* **WHAT IS NEEDED**: Go through the entries below and collect each line with the string "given" in it.

### SUPPLIED DATA ###

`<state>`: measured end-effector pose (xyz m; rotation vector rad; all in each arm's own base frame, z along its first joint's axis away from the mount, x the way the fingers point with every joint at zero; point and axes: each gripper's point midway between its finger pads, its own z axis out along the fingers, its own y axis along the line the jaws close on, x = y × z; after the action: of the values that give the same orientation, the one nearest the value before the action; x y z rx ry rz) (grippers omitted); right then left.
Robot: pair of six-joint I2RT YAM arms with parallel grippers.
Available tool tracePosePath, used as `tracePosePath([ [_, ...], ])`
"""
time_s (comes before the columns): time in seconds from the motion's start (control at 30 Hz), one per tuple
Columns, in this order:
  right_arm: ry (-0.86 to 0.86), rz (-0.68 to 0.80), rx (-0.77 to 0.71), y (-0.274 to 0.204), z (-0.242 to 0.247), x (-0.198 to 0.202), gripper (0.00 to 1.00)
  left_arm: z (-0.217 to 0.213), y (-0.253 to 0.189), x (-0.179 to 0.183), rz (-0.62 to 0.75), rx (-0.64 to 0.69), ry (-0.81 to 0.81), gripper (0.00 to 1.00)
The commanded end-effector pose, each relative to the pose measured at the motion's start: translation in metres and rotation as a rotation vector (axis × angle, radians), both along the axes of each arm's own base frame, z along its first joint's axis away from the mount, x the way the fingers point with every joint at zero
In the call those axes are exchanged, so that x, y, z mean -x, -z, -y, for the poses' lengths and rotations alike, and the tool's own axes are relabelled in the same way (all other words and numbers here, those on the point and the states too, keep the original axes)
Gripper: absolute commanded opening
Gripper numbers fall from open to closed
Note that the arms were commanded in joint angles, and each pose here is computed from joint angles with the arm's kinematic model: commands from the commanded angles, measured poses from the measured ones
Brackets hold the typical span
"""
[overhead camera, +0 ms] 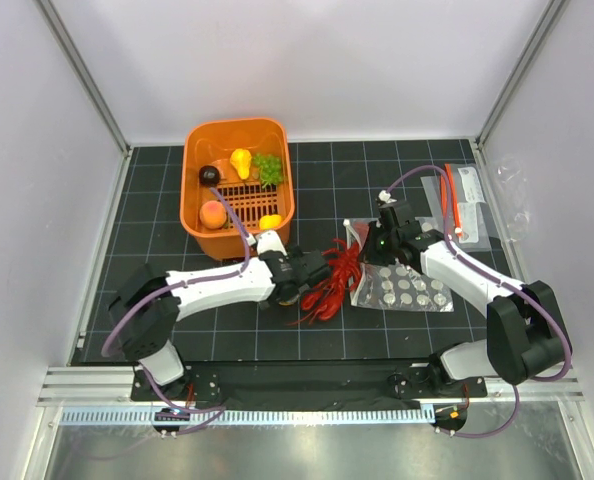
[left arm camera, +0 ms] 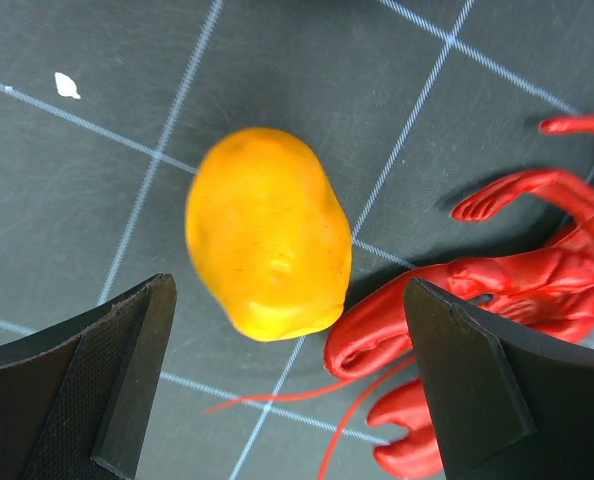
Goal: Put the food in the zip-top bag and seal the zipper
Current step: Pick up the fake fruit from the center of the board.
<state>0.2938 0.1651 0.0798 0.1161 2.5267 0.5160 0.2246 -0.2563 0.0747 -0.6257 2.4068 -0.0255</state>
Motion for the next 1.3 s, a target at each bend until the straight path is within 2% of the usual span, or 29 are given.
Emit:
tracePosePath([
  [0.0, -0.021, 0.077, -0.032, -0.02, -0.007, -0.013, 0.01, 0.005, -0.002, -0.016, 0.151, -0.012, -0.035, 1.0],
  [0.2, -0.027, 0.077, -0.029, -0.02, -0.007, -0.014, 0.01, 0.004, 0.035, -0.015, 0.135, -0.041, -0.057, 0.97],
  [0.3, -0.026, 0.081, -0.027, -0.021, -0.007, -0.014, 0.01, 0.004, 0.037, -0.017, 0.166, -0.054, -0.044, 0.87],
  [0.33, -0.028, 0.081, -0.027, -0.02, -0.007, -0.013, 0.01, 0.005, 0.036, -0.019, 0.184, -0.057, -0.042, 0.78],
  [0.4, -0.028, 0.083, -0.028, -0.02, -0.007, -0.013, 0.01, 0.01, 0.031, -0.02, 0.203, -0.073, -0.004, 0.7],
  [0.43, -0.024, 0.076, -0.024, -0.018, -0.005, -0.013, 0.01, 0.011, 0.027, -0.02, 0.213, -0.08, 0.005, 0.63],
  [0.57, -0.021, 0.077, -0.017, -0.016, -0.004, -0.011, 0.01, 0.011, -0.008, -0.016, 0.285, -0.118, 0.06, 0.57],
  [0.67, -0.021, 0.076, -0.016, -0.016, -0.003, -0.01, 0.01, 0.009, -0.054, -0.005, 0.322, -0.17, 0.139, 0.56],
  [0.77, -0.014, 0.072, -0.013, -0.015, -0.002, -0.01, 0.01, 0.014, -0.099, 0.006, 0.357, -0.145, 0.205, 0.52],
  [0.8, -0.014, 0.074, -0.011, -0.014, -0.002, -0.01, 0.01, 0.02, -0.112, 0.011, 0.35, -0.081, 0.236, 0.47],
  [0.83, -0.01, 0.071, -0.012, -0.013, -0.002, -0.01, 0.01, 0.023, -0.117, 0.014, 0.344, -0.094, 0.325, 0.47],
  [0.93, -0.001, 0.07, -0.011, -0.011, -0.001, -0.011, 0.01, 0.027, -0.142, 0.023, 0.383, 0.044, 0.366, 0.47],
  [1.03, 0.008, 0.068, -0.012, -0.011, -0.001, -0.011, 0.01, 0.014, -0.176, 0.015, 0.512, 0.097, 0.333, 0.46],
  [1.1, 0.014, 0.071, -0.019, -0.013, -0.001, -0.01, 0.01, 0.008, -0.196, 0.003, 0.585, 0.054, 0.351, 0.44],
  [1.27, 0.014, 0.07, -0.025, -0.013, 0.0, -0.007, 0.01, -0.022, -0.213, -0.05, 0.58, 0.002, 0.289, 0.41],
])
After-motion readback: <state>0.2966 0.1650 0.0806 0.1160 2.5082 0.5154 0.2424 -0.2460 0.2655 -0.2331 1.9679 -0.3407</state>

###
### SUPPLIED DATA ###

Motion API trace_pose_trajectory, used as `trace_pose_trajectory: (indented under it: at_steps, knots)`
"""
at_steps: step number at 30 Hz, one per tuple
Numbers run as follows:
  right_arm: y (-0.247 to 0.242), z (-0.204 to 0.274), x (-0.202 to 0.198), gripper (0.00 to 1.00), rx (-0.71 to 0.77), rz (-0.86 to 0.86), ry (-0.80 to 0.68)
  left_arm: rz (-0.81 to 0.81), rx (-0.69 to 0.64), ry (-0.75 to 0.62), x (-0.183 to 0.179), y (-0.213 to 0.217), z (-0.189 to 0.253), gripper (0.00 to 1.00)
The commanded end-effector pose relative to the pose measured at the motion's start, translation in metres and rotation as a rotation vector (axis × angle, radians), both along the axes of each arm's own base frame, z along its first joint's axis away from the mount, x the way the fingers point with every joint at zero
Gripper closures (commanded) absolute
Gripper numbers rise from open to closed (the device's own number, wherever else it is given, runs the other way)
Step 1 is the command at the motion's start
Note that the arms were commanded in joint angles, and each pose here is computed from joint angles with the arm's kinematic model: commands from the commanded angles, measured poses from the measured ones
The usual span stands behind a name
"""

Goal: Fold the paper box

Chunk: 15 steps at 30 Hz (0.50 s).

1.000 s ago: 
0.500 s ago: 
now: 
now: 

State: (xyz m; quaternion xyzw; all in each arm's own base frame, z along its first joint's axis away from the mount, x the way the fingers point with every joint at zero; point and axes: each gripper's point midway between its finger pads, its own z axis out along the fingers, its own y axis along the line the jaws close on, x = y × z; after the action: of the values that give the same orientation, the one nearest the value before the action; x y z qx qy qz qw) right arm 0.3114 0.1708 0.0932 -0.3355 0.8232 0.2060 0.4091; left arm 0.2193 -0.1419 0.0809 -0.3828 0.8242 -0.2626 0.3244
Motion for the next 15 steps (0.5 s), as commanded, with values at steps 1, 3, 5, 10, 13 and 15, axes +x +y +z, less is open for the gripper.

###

* **RESULT OF THE TASK**:
Motion for the next 1.3 s, a target at each bend until the straight path is within 2% of the usual span, or 29 are given.
Gripper numbers rise from open to closed (the device's own number, wherever else it is given, runs the other way)

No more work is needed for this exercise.